Go through the data line by line. Copy each one holding the string "camera".

[Data entries]
-.-.-
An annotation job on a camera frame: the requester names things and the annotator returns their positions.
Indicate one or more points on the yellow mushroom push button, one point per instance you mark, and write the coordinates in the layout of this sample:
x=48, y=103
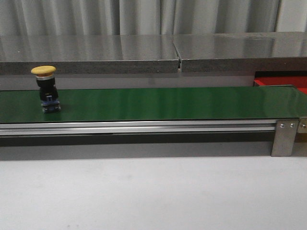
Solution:
x=48, y=92

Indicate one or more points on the grey stone slab left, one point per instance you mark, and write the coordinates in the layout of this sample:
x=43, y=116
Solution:
x=88, y=54

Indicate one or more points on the grey stone slab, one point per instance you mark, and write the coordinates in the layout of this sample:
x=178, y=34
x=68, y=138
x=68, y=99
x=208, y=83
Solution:
x=247, y=52
x=88, y=54

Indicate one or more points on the grey stone slab right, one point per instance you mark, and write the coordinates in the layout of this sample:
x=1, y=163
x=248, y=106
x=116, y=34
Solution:
x=247, y=52

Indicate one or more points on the green conveyor belt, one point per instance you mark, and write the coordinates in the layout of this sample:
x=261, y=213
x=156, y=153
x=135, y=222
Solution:
x=266, y=102

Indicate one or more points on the red plastic tray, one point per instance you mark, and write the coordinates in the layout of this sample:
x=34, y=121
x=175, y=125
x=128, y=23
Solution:
x=300, y=82

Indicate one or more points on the grey curtain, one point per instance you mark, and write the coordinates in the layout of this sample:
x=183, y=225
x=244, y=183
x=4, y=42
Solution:
x=136, y=17

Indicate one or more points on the aluminium conveyor frame rail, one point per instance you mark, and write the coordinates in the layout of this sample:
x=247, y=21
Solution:
x=70, y=128

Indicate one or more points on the steel conveyor support bracket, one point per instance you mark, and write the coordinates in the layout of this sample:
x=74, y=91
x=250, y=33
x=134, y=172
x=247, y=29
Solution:
x=287, y=133

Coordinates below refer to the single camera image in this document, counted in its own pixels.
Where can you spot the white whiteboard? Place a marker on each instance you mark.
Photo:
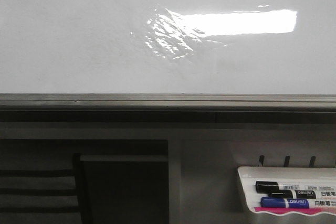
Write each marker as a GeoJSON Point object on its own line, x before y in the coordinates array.
{"type": "Point", "coordinates": [168, 46]}

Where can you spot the upper black whiteboard marker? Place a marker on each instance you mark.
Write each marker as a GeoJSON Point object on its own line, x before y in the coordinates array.
{"type": "Point", "coordinates": [268, 186]}

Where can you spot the black whiteboard marker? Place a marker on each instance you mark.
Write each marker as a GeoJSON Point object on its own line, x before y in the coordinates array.
{"type": "Point", "coordinates": [268, 186]}
{"type": "Point", "coordinates": [303, 194]}

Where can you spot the blue whiteboard marker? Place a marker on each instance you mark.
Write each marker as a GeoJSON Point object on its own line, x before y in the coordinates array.
{"type": "Point", "coordinates": [270, 202]}

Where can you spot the lower black whiteboard marker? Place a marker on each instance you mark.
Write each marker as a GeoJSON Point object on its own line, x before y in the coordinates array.
{"type": "Point", "coordinates": [303, 194]}

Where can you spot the white plastic marker tray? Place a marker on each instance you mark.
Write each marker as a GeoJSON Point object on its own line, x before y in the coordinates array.
{"type": "Point", "coordinates": [247, 177]}

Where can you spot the left black wall hook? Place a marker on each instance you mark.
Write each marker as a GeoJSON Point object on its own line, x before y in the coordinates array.
{"type": "Point", "coordinates": [261, 161]}

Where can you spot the black wall hook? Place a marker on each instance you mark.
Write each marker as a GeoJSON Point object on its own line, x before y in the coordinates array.
{"type": "Point", "coordinates": [312, 161]}
{"type": "Point", "coordinates": [261, 161]}
{"type": "Point", "coordinates": [286, 161]}

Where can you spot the middle black wall hook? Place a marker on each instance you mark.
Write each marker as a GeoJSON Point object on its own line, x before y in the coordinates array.
{"type": "Point", "coordinates": [286, 161]}

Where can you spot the grey aluminium whiteboard frame rail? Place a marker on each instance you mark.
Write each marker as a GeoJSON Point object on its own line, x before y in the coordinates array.
{"type": "Point", "coordinates": [175, 108]}

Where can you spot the right black wall hook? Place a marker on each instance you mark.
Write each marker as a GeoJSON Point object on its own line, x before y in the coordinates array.
{"type": "Point", "coordinates": [312, 161]}
-.-.-
ANSWER ▸
An annotation job on a camera frame: the requester names things and the annotator returns their positions.
Coordinates below refer to the single camera image in this document, counted in its own pixels.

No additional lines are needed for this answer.